§ TASK DESCRIPTION
Beginning at the top of the material, repeat each line exactly, and stop once the line with "Give every instance of the metal" has been written.
+++
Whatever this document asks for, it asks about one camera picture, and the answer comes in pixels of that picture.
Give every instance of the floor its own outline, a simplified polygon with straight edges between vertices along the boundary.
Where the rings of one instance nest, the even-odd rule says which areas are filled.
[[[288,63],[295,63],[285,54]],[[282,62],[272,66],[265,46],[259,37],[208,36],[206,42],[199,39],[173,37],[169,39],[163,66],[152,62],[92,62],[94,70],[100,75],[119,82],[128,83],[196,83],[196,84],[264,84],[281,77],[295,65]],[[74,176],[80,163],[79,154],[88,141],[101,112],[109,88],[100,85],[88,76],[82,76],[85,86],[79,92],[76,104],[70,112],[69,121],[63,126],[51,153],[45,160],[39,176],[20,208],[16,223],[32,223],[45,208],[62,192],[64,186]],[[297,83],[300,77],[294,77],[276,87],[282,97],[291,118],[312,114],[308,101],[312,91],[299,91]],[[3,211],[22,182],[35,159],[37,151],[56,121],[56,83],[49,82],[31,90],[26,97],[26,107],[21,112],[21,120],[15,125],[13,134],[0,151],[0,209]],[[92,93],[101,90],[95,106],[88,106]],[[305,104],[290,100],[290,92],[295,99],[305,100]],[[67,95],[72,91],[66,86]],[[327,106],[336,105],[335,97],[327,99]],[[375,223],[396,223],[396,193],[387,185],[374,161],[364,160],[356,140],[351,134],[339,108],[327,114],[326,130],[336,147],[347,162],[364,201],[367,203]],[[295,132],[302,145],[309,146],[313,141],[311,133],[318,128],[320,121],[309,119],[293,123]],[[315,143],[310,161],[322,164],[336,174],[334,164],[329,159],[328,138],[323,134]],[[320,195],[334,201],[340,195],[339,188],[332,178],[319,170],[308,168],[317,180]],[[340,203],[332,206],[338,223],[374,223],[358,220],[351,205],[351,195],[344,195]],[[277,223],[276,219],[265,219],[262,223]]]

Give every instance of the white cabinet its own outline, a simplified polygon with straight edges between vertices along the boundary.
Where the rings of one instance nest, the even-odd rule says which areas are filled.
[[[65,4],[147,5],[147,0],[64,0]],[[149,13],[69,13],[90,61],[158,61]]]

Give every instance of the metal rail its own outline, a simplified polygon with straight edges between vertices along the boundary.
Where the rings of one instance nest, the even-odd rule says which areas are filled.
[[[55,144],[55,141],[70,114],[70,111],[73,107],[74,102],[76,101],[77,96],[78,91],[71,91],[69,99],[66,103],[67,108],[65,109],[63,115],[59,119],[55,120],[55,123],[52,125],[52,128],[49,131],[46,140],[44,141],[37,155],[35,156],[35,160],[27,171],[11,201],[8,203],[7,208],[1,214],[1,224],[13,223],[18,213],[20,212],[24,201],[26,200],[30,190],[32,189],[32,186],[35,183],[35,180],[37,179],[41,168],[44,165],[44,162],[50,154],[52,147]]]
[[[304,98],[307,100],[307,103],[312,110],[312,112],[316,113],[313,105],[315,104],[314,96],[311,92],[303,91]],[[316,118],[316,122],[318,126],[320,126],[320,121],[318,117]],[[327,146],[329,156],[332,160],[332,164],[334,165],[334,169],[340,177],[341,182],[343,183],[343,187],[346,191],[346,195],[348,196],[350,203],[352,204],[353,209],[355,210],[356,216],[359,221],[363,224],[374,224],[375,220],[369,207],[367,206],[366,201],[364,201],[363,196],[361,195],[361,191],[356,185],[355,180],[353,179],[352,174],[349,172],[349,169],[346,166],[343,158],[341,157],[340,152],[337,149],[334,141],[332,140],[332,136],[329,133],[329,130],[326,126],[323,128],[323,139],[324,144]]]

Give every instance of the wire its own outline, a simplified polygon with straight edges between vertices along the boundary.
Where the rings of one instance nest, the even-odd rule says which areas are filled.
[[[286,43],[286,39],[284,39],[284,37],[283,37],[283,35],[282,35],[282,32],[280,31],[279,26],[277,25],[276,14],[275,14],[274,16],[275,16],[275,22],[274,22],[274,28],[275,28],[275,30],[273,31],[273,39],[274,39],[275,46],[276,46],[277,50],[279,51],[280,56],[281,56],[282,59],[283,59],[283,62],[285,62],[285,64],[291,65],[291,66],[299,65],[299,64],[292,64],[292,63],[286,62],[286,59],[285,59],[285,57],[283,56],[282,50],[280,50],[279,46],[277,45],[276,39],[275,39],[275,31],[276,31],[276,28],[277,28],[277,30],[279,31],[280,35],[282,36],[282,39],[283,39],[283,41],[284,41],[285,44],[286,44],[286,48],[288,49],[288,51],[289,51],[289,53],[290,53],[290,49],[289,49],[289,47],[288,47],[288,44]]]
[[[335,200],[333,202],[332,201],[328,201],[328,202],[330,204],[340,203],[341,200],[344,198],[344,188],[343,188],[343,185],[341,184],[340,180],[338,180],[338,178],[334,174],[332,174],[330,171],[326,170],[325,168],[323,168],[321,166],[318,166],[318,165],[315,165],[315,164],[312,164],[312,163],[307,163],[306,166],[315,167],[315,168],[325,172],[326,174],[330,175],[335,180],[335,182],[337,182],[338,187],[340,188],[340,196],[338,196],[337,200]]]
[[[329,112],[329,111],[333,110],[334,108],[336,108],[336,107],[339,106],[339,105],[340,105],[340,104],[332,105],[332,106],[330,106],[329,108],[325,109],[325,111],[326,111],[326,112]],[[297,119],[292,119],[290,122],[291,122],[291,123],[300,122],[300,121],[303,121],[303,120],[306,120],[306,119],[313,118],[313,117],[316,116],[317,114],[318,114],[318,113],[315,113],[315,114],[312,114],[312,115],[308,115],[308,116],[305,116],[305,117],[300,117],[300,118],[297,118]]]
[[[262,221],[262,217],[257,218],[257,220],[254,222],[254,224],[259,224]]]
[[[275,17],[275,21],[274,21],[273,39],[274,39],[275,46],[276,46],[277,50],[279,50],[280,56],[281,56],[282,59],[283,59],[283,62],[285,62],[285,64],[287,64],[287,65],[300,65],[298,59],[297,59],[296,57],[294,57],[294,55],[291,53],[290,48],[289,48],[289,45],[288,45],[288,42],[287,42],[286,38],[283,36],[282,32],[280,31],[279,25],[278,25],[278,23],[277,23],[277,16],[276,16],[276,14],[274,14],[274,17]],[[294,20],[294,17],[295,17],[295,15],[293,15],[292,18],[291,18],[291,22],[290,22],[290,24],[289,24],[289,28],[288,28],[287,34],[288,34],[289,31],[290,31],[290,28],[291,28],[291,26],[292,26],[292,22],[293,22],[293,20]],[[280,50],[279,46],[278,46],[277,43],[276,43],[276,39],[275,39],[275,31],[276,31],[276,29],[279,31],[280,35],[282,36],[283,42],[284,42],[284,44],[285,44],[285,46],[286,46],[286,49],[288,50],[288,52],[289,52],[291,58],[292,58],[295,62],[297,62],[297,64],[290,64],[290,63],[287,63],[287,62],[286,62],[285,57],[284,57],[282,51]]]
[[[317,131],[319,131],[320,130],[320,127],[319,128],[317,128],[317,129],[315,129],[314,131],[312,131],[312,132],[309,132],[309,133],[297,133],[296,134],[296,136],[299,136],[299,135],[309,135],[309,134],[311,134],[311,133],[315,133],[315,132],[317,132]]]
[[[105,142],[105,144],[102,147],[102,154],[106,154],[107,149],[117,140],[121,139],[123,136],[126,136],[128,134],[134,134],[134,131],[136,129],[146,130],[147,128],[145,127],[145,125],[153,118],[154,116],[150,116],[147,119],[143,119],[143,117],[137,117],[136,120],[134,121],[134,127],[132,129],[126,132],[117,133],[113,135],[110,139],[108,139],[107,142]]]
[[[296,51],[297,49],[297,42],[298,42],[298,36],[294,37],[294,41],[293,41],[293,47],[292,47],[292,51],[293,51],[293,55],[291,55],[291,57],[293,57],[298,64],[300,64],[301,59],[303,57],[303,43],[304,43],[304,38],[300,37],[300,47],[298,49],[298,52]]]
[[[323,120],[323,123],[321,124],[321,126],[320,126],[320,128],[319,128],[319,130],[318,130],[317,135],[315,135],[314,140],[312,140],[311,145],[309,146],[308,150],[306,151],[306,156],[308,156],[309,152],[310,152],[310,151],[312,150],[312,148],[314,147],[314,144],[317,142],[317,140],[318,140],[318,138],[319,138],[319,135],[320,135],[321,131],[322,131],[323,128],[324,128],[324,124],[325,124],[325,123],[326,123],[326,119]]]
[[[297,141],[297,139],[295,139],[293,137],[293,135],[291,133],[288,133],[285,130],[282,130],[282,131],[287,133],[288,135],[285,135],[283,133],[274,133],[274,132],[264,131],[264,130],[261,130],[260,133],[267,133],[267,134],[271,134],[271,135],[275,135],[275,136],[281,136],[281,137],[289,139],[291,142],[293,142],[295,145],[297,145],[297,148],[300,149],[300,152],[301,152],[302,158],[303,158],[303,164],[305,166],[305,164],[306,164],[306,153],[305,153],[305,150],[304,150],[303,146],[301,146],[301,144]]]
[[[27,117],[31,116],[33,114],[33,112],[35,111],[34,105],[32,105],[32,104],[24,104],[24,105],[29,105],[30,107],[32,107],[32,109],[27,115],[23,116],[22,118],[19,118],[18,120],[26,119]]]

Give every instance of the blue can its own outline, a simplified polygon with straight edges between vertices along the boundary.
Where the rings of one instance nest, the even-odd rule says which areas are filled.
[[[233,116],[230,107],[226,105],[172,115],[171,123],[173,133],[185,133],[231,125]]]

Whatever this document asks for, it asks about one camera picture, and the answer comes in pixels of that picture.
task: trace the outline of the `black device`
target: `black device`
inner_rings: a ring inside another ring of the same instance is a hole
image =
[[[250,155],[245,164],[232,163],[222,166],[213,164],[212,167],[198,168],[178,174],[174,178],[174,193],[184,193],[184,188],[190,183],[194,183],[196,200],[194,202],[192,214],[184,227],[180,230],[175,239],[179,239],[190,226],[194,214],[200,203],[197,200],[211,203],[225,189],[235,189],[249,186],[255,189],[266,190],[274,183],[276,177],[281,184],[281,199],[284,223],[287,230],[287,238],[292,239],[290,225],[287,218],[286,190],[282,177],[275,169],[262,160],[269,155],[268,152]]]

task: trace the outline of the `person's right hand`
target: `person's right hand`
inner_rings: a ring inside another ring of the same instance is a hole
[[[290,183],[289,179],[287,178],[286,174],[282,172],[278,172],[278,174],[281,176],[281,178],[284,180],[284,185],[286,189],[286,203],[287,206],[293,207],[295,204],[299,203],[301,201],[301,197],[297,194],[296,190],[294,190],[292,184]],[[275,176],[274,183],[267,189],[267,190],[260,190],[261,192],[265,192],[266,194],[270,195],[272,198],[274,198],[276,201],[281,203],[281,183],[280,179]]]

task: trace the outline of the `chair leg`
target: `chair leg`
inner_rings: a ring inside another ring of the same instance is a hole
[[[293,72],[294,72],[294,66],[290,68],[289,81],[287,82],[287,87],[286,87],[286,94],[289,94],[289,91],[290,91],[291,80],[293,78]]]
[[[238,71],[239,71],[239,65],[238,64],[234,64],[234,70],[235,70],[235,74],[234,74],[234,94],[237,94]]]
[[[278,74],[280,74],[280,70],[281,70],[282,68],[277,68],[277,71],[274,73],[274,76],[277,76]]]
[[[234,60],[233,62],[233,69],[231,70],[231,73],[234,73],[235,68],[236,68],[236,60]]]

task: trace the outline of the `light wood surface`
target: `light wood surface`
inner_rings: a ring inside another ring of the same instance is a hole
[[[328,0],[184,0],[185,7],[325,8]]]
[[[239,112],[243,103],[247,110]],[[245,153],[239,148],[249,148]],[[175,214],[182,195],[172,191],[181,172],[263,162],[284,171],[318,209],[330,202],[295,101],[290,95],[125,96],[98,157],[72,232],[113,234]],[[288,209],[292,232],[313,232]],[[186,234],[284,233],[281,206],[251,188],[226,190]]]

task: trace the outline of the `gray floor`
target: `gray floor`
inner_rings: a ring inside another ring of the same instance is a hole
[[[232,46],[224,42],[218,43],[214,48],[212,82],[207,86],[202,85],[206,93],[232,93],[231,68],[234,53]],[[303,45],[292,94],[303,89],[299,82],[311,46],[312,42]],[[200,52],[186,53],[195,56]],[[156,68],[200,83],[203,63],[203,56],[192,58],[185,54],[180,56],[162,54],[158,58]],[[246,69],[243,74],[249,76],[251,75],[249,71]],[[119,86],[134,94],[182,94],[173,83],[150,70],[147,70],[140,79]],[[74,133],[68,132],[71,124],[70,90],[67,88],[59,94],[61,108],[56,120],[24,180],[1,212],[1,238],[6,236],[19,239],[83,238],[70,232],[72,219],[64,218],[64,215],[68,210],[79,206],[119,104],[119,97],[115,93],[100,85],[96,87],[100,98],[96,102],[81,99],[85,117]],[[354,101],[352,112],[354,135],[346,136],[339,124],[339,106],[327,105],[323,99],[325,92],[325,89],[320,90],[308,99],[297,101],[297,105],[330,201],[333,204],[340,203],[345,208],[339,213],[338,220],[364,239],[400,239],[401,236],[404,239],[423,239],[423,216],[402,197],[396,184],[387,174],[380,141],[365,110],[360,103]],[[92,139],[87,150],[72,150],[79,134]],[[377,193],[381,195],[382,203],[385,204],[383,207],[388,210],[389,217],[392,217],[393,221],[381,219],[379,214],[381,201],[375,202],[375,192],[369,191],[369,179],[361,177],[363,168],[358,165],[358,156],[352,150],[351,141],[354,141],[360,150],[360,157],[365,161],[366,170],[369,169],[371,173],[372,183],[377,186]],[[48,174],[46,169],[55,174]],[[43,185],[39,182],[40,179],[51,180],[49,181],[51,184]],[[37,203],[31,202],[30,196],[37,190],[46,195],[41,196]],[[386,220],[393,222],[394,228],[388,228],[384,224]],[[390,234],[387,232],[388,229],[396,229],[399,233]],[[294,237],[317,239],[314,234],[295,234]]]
+++
§ SOLUTION FOR THIS EXERCISE
Whatever this document asks for, it asks about one camera picture, and the answer comes in pixels of that picture.
Give every instance of the floor its own outline, a simplified polygon with straight edges between vertices along the boundary.
Where the rings of one instance nest, the even-odd rule says which areas are filled.
[[[288,63],[295,63],[285,54]],[[282,62],[272,66],[265,46],[259,37],[208,36],[206,42],[199,39],[173,37],[169,39],[163,66],[152,62],[92,62],[94,70],[100,75],[119,82],[128,83],[196,83],[196,84],[264,84],[281,77],[295,65]],[[74,176],[80,163],[79,154],[88,141],[101,112],[109,88],[100,85],[88,76],[82,76],[85,86],[79,92],[76,104],[70,112],[69,121],[63,126],[51,153],[45,160],[39,176],[20,208],[16,223],[32,223],[45,208],[62,192],[64,186]],[[297,83],[300,77],[294,77],[276,87],[282,97],[291,118],[312,114],[308,101],[312,91],[299,91]],[[3,211],[22,182],[35,159],[37,151],[56,121],[56,83],[49,82],[31,90],[26,97],[26,107],[21,112],[21,120],[15,125],[13,134],[0,151],[0,209]],[[92,93],[101,90],[95,106],[88,106]],[[305,104],[290,100],[290,92],[295,99],[305,100]],[[67,95],[72,91],[66,86]],[[327,106],[336,105],[335,97],[327,99]],[[375,223],[396,223],[396,193],[387,185],[374,161],[364,160],[356,140],[351,134],[339,108],[327,114],[326,130],[336,147],[347,162],[364,201],[367,203]],[[295,132],[302,145],[309,146],[313,141],[311,133],[318,128],[320,121],[309,119],[293,123]],[[315,143],[310,161],[322,164],[336,174],[334,164],[329,159],[328,138],[323,134]],[[320,195],[334,201],[340,195],[339,188],[332,178],[319,170],[308,168],[317,180]],[[340,203],[332,206],[338,223],[374,223],[358,220],[351,205],[351,195],[344,195]],[[277,223],[276,219],[265,219],[262,223]]]

Give every instance of the white cabinet its own outline, a simplified polygon with straight edges between vertices along the boundary.
Where the rings of one instance nest, the even-odd rule says which areas are filled.
[[[65,4],[147,5],[147,0],[64,0]],[[149,13],[69,13],[90,61],[158,61]]]

Give every instance of the metal rail its own outline, a simplified polygon with straight edges between vertices along the boundary.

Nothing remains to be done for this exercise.